In 2017, I decided I wanted to enter a school district and teach there. I interviewed at a few schools in my local district and got such a good vibe from the one that I chose and still currently teach in.
Whew. 10 years and about 230 1st graders. I've experienced more joy than I ever imagined within the walls of my classrooms. I've also shed a lot of tears, vented to my friends and family, and felt so frustrated. I've had students who will be in my heart and mind forever and students who I was counting down to them moving onward, upward, and away from me. Ha!
I've taught while single, while planning a wedding, while pregnant, in the depths of grief, and with the wonder of a new baby.
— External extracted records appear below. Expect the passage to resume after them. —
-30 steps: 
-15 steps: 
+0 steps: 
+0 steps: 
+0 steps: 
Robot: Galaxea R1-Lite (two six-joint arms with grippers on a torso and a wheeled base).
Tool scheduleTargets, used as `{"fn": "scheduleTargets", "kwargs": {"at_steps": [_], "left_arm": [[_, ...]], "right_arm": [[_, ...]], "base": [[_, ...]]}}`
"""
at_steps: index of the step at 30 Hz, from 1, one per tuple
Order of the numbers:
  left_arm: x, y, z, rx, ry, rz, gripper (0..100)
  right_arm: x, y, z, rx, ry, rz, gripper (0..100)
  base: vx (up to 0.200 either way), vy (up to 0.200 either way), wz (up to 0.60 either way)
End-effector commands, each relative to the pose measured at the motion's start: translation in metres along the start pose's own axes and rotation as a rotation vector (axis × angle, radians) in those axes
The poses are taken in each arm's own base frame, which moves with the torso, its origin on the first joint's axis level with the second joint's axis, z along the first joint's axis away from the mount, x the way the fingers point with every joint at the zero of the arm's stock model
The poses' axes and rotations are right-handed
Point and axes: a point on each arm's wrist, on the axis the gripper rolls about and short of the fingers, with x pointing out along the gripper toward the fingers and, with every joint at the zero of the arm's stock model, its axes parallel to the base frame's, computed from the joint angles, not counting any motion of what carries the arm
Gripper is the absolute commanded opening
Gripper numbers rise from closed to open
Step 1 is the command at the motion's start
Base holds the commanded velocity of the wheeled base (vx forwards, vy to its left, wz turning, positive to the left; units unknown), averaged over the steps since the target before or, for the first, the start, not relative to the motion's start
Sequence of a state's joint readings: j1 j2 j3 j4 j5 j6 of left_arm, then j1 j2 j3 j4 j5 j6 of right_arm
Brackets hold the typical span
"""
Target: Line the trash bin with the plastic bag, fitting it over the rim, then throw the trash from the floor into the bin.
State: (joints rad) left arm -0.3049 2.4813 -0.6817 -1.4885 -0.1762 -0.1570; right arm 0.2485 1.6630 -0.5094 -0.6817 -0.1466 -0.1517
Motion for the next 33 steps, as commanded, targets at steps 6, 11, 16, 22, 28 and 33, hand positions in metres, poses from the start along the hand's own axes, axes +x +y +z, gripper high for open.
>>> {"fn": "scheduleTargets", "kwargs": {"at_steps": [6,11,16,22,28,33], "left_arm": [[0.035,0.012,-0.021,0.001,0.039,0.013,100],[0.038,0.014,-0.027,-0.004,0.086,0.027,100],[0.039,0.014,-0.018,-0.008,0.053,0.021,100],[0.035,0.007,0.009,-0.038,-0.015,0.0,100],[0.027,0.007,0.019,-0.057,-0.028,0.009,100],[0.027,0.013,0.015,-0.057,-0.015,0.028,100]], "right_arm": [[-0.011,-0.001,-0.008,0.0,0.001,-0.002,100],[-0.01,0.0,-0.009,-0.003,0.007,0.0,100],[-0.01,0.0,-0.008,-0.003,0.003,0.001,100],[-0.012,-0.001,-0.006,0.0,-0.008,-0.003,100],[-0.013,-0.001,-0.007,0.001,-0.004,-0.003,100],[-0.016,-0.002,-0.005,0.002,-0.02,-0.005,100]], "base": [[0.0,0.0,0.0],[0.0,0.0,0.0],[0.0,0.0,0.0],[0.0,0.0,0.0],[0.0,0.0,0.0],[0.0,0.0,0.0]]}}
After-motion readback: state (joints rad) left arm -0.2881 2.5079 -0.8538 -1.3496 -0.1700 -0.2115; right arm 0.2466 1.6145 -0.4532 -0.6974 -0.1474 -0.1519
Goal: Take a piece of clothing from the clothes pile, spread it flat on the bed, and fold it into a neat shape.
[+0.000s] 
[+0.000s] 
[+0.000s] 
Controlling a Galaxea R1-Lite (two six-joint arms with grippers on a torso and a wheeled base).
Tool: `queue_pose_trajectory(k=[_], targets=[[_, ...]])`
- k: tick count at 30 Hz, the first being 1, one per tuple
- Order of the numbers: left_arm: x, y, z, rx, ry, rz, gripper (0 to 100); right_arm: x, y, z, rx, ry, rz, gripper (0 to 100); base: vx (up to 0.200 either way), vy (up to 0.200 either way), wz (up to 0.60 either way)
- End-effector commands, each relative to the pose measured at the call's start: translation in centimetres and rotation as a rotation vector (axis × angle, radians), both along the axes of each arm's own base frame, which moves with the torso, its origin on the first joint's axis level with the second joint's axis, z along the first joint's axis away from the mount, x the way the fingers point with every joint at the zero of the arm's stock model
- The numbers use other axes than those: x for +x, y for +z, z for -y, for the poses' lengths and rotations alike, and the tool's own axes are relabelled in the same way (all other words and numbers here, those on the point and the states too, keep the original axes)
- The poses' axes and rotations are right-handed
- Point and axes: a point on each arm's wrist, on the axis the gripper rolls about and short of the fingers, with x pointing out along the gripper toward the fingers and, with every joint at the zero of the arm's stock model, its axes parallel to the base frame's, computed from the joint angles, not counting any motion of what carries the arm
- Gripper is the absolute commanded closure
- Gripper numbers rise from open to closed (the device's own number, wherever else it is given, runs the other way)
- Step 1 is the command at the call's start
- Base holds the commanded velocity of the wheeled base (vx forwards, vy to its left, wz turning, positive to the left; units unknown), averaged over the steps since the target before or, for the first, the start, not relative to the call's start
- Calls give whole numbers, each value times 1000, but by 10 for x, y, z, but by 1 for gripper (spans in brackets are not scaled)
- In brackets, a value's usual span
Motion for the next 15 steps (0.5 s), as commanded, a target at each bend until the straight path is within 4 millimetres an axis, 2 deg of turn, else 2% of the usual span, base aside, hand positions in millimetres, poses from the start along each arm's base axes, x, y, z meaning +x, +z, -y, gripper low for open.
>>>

I've unlocked the door to my classroom with giddy anticipation and a smile and also with dread in my heart and an eyeroll.
I've made friendships for life and I stand by the fact that teachers are "my people." (I even married one!). It has been a great honor in my life to work alongside some of the most talented people in the world.
I've spent too much money at the Dollar Store, Target, Walmart, and Amazon.
I've received cards and notes that I go back and read on hard days.
I'm convinced every school in America would come to a crashing halt without support staff who do the Lord's work each and every day (aides, secretaries, custodians etc).
I've had parents yell at me, cry to me, laugh with me, celebrate with me and I believe parents are, and will always be, their child's best, first, and most important educator. I can make an impact in 9 months of teaching, but they are their parents' children forever and ever. It sounds overwhelming because it is. Supportive parents are amazing!!!
I believe there's a dangerous viewpoint in education that seems to be spreading---"You can (and must!) save the world!" Teachers will keep trying (and that's why they're amazing) but that's a heck of a lot of pressure. I am a human, not a robot. There was something so freeing when I admitted that movies like Freedom Writers and Dangerous Minds are made preciously because those teaching experiences are so rare. It's not a loss if you're not a superhero. Having a life outside of school is CRUCIAL and HEALTHY.
I always forget how exhausting August and May are. October and February are the sweet spots.
Parent volunteers are amazing and incredible and even if a parent can't physically come in to help, just knowing you read the newsletters I send and are involved makes me so happy.
It took me about 5 solid years in the classroom to stand up for myself. There are things teachers are expected to be and do that are outlandish. There's nothing wrong with saying no. Don't be afraid to advocate for your students. They get lost in the red tape sometimes. It's important to bring it all back around to those little people who sit in our desks.
Flair pens are life.
I try really hard and not be bitter at Professional Development events, but sometimes I just can't help it. I don't want to hear from "research." I want to hear from those in the trenches, tying wet shoe laces, and those helping a child sound out a word. I don't want to hear from people who made big bucks and publishing deals and those who give out free pens. I don't want your swag, I want real solutions for real issues.
I love love love love having summers off, but I do get a skip in my step when I order my new lesson planner and head back in August.
I've made so many mistakes. I wish I could go back to my first class and reteach it all. There's a joy, passion, and energy that comes with the early days of this career, but the actual lessons and teaching strategies? Those get refined and better with practice.
I hate insects but my butterfly unit is my all time fave.